This pattern also is called ‘scale-free,’ denoting ‘invariance under rescaling’ (Mitchell, 2009). Many network scientists claim that all or most networks display similar distributions (many nodes with few links, few hub-nodes with many links), governed by a power law, regardless of the scale in which they are presented (Barabasi and Frangos, 2002). Preferential attachment and power laws would thus be a universal dynamic governing all networks. Clauset et al. (2009) present dozens of datasets on different items such as words in novels, interaction links in cells, telephone calls, numbers of customers affected in electricity blackouts, numbers of adherents of religious groups, co-authorships or citations in science, and so on. The most prominent examples are related to the Internet, for example, where nodes are websites and edges are directed URL hyperlinks, or IP addresses and Internet connections, and so on.

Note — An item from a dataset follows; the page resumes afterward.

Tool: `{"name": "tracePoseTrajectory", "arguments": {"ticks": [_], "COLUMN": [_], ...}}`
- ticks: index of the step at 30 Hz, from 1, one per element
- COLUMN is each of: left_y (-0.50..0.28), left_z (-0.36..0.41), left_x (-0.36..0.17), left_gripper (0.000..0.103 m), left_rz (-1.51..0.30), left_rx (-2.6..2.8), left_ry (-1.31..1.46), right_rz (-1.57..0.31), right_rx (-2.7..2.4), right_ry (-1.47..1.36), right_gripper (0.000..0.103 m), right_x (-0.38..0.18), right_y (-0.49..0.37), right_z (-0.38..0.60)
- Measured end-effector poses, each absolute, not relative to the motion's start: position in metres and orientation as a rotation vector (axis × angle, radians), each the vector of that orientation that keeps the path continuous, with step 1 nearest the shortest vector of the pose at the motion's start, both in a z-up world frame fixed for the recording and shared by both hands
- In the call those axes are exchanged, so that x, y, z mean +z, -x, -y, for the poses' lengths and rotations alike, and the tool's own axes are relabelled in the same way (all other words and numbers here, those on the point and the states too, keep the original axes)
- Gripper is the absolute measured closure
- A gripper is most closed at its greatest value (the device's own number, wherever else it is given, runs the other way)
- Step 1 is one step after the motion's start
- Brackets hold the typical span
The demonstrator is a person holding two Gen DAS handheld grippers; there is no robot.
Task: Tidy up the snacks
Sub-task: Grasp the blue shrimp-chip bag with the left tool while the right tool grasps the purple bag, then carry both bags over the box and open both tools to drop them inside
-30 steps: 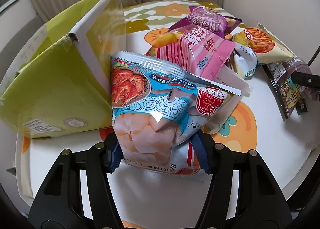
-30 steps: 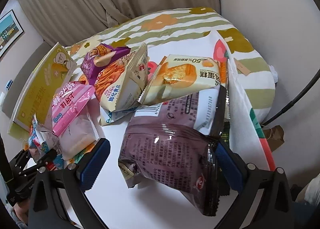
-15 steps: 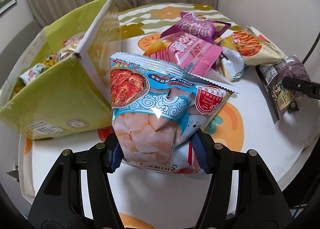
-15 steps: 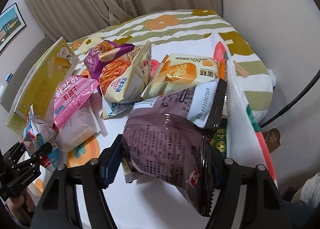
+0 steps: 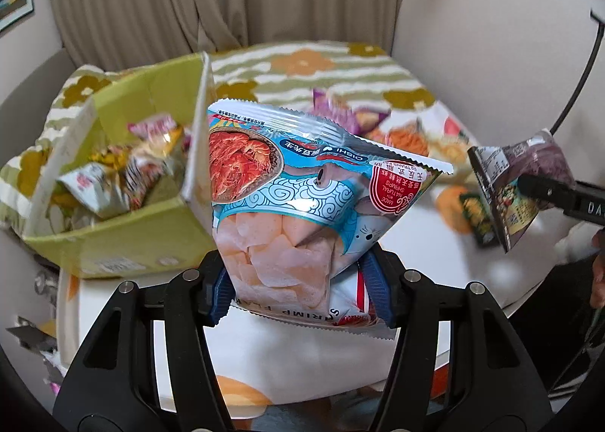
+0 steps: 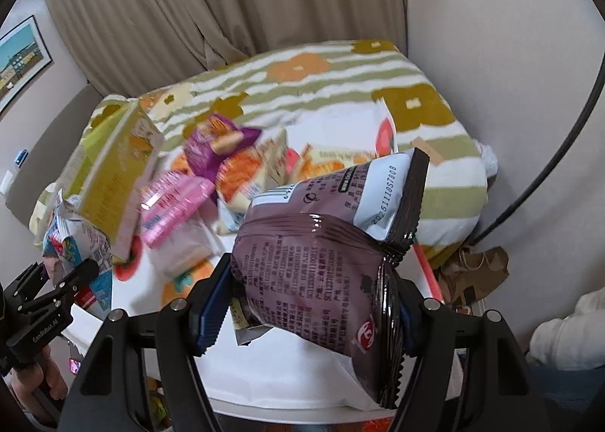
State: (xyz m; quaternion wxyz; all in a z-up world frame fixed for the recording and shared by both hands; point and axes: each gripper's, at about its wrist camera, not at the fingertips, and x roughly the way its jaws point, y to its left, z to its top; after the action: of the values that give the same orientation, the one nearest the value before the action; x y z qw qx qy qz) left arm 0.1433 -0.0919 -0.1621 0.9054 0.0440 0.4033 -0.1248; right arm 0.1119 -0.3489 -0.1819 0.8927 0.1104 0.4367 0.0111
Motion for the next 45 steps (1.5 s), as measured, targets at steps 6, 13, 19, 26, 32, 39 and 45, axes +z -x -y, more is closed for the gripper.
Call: {"name": "tracePoseTrajectory", "arguments": {"ticks": [6, 13, 19, 26, 32, 39, 45], "left_y": [-0.154, -0.193, -0.246, -0.329, -0.386, -0.394, -0.372], "left_z": [0.062, -0.008, -0.07, -0.127, -0.147, -0.163, -0.178], "left_x": [-0.115, -0.081, -0.075, -0.088, -0.116, -0.133, -0.14], "left_gripper": [0.048, 0.048, 0.048, 0.048, 0.044, 0.0, 0.0], "left_rz": [-0.749, -0.711, -0.741, -0.819, -0.913, -0.949, -0.976], "left_rx": [-0.22, -0.148, -0.108, -0.131, -0.198, -0.215, -0.197], "left_ry": [-0.063, -0.046, -0.044, -0.058, -0.073, -0.015, 0.038], "right_rz": [-0.815, -0.756, -0.745, -0.77, -0.809, -0.856, -0.882], "right_rx": [0.106, 0.242, 0.339, 0.381, 0.345, 0.312, 0.332], "right_ry": [-0.189, -0.151, -0.141, -0.144, -0.163, -0.143, -0.111], "right_gripper": [0.036, 0.036, 0.036, 0.036, 0.036, 0.036, 0.036], "right_x": [-0.134, -0.1, -0.085, -0.082, -0.097, -0.11, -0.117], "right_y": [-0.122, -0.163, -0.218, -0.285, -0.321, -0.338, -0.343], "right_z": [0.311, 0.235, 0.16, 0.08, 0.046, 0.034, 0.031]}}
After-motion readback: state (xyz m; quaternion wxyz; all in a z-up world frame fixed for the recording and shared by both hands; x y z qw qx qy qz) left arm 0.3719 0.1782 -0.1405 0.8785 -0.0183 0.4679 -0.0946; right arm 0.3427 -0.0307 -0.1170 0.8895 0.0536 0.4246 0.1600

This topic will be treated in more detail in the next section, where network science is applied to the topology of the Internet. Clauset et al. (2009, p. 689) conclude that the ‘study of power laws spans many disciplines, including physics, biology, engineering, computer science, the earth sciences, economics, political science, sociology, and statistics’.
At a general level, however, it is still a matter of debate as to whether this is really an iron and universal law (e.g., see the skeptical statements by Mitchell, 2009).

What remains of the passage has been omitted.